• [Task to carry out] After locating the line with "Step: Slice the" in the entries below, set down exactly that line and each one after it to the end, skipping pictures.

--------

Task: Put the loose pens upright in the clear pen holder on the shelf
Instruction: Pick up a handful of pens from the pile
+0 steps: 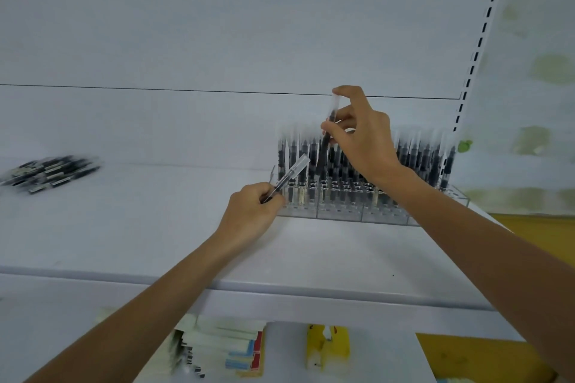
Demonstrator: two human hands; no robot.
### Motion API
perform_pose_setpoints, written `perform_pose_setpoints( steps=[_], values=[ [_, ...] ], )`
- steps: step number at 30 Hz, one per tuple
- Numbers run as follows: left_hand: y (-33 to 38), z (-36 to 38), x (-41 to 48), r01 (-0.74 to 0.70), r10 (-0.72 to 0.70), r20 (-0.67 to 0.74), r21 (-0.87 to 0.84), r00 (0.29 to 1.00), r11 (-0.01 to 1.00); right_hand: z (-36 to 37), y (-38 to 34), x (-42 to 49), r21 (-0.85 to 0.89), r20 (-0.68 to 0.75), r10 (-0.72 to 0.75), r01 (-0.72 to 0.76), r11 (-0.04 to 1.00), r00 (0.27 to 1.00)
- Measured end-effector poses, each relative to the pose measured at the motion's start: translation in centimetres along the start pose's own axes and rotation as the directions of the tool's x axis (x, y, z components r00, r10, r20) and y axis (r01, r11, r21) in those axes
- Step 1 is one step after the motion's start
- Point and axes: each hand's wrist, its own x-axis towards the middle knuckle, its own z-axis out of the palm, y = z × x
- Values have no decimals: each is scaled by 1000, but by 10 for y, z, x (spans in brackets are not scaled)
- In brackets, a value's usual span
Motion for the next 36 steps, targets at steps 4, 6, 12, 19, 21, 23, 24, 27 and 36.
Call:
perform_pose_setpoints(
  steps=[4, 6, 12, 19, 21, 23, 24, 27, 36],
  values=[
    [0, 4, -1, 3, -3, 27, -33, 1000, 999, 3, -1, -5, -34, 99, 34, -31, 999, 994],
    [0, 6, -1, 5, -3, 33, -35, 999, 999, 11, 2, -14, -100, 224, 77, -55, 993, 972],
    [2, 2, -3, 3, -1, 20, -58, 1000, 998, 16, 9, -18, -347, 257, 64, 31, 937, 964],
    [21, 19, -2, -18, 13, -34, -159, 999, 987, 13, -13, -46, -10, 188, 177, -178, 984, 966],
    [28, 27, -2, -70, 65, -39, -142, 997, 987, 13, -18, -50, 66, 200, 206, -222, 973, 958],
    [32, 34, -4, -154, 153, -24, -115, 988, 981, 7, -22, -50, 123, 162, 203, -224, 967, 966],
    [32, 36, -5, -196, 197, -9, -99, 980, 975, 2, -24, -46, 161, 133, 208, -229, 960, 969],
    [24, 38, -12, -299, 298, 89, 3, 950, 954, -14, -23, -30, 283, 13, 222, -217, 934, 975],
    [9, 43, -14, -432, 283, 368, 430, 886, 793, -14, 0, -10, -21, -102, -56, 54, 998, 993]
  ],
)
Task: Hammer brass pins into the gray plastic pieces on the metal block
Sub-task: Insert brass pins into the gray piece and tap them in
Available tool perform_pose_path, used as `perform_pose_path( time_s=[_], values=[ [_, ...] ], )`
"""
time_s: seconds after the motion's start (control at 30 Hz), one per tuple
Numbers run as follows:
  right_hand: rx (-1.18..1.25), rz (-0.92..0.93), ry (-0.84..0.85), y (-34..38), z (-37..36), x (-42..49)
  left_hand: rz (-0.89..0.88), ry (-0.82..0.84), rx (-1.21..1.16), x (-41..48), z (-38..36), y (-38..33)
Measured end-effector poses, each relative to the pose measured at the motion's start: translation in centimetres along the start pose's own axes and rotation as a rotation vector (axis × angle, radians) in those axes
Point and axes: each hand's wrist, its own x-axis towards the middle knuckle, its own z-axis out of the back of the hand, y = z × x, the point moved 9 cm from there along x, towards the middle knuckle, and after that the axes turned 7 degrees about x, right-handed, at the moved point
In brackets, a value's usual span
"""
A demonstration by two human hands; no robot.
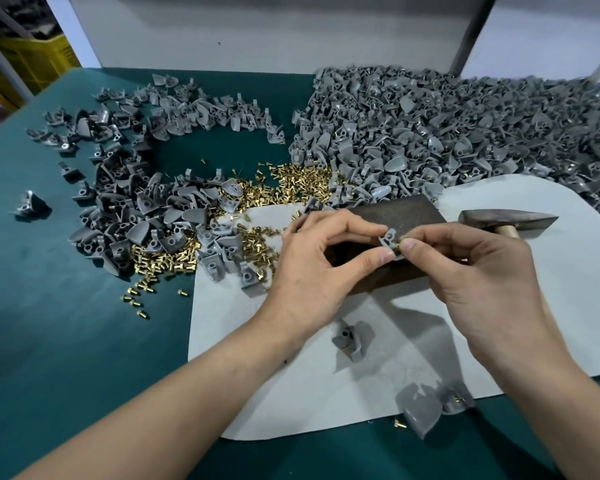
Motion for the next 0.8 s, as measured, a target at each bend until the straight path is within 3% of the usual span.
perform_pose_path(
  time_s=[0.37, 0.8],
  values=[
    [0.122, -0.168, -0.002, -1.4, 0.0, 0.2, -0.016, -0.013, -0.013, 0.1, 0.1, -0.2],
    [0.072, -0.111, 0.034, -0.8, -0.4, 0.3, -0.023, -0.024, -0.034, 0.1, 0.2, -0.3]
  ],
)
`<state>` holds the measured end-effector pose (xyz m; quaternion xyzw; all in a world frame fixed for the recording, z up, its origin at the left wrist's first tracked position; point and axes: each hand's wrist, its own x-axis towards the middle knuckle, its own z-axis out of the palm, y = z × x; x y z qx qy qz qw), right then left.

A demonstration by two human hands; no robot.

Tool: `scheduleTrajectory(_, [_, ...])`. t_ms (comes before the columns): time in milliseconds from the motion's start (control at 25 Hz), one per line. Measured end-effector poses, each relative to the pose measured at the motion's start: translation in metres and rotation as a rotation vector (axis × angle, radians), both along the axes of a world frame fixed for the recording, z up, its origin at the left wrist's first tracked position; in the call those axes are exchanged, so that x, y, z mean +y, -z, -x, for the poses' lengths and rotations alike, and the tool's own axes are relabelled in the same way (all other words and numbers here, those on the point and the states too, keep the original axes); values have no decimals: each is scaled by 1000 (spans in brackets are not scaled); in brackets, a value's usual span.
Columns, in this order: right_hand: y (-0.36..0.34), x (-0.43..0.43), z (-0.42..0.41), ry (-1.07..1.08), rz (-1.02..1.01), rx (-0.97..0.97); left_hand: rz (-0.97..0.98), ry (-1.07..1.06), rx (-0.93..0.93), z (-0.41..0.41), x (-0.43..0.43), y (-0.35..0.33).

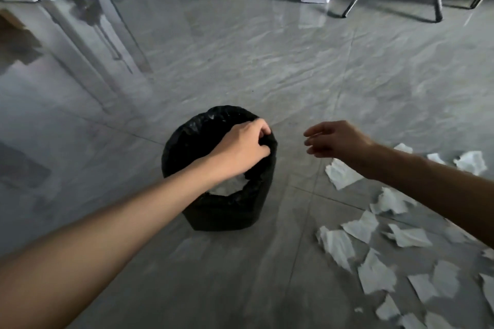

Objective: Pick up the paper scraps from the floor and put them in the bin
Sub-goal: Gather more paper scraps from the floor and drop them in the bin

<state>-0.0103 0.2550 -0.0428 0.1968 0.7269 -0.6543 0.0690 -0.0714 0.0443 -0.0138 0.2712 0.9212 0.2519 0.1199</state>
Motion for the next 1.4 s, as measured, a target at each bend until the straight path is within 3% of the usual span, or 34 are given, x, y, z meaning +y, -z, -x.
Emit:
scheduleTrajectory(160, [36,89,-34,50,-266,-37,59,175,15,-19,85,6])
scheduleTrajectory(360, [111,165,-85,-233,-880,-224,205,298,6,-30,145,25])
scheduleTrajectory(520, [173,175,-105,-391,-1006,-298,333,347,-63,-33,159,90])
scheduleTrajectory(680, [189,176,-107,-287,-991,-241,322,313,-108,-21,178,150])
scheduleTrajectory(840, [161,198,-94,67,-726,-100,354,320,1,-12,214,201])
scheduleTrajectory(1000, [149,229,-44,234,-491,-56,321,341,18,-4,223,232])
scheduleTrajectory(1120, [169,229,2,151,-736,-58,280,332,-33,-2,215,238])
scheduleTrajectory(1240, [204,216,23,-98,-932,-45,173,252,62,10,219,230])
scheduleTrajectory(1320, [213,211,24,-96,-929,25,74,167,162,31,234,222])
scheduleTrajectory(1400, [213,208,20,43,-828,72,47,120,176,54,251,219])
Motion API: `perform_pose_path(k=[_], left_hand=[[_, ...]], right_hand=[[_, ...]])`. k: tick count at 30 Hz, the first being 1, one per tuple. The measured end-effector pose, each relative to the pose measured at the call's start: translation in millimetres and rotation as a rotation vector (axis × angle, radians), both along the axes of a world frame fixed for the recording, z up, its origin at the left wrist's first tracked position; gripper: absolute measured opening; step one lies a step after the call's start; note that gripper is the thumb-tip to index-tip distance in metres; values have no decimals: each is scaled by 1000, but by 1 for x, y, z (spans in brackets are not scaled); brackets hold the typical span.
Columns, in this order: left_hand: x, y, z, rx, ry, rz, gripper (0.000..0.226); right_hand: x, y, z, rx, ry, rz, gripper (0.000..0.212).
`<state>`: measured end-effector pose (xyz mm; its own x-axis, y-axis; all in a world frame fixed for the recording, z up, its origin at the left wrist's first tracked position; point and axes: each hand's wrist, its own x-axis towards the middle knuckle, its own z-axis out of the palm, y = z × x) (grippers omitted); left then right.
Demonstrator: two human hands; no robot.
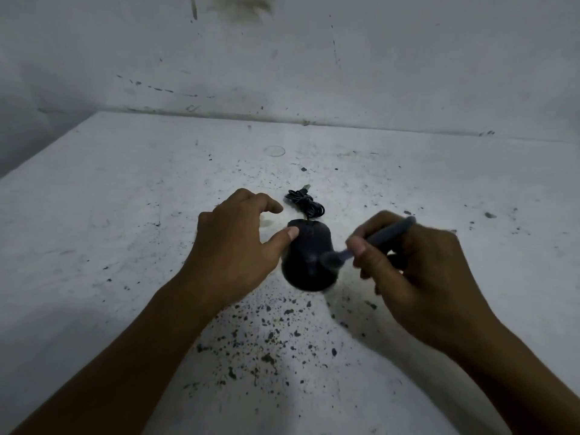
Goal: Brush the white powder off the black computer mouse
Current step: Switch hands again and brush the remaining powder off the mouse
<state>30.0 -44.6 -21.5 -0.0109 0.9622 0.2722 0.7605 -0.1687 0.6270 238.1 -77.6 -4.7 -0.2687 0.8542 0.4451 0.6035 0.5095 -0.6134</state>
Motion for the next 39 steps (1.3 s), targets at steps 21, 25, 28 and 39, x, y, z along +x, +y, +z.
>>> perform_pose_path(k=[21, 25, 28, 39], left_hand=[[-14, 7, 3, 65, -75, 99, 21], [-9, 6, 0, 68, -57, 87, 20], [-7, 5, -4, 69, -41, 71, 19], [-4, 5, -8, 117, 25, 92, 18]], right_hand=[[-19, 11, 12, -5, 16, 42, 10], [-14, 33, 14, -32, 17, -63, 6], [-12, 20, 8, -45, -18, -25, 10], [11, 29, 11, -161, 376, -115, 14]])
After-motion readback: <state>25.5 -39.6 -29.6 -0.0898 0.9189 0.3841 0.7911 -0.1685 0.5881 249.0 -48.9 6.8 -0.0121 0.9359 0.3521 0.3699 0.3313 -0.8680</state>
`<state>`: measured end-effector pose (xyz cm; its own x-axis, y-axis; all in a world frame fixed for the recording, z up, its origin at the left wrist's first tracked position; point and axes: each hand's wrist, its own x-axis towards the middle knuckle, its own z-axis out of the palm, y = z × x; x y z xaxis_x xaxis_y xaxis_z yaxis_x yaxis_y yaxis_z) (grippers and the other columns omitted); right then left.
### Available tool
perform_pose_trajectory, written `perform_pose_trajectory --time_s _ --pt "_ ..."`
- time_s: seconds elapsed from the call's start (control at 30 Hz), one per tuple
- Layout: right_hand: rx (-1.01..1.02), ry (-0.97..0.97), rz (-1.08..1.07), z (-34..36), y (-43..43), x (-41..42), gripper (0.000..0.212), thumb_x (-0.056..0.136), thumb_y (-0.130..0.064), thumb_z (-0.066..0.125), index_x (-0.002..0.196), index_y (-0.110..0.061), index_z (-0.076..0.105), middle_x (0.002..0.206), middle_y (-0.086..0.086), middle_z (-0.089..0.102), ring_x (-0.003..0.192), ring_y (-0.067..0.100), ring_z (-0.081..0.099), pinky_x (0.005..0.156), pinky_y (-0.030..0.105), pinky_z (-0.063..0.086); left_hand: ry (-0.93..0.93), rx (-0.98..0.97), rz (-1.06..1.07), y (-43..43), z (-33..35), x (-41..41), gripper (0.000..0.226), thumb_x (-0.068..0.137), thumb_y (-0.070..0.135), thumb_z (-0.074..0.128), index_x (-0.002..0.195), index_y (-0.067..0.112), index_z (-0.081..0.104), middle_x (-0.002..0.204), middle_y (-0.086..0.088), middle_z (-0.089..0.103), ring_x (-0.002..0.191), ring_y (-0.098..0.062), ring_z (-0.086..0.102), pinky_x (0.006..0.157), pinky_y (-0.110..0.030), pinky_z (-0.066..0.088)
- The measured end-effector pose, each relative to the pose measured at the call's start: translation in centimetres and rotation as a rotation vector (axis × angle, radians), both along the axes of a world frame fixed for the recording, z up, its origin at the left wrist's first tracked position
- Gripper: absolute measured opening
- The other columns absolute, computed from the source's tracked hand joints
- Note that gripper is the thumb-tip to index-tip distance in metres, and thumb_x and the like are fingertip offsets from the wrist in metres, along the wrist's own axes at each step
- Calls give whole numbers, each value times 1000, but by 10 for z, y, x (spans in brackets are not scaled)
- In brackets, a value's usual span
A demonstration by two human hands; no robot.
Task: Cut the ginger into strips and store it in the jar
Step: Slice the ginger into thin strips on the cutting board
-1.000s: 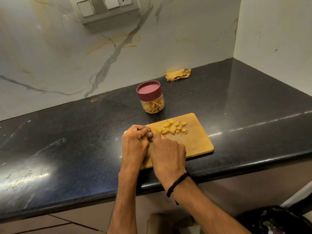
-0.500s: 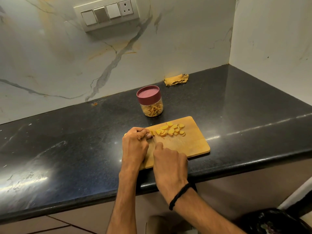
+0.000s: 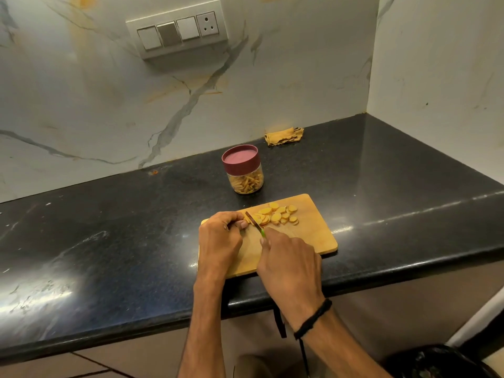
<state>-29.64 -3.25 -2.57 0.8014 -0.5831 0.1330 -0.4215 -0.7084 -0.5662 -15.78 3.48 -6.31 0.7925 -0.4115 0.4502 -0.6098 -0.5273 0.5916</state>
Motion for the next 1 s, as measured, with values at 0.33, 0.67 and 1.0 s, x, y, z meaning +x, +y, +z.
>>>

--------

• [Answer box]
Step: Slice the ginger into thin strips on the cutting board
-1.000s: 
-0.500s: 
+0.000s: 
<state>-29.64 -3.25 -2.57 0.8014 -0.5831 0.1330 -0.4215 -0.7084 -0.5662 -15.78 3.48 -6.31 0.7925 -0.4115 0.4502 -0.6098 -0.5273 0.5916</state>
Motion for the next 1 s, as measured, with values at 0.33, 0.67 and 1.0 s, x, y, z meaning +x, +y, +z.
>>>

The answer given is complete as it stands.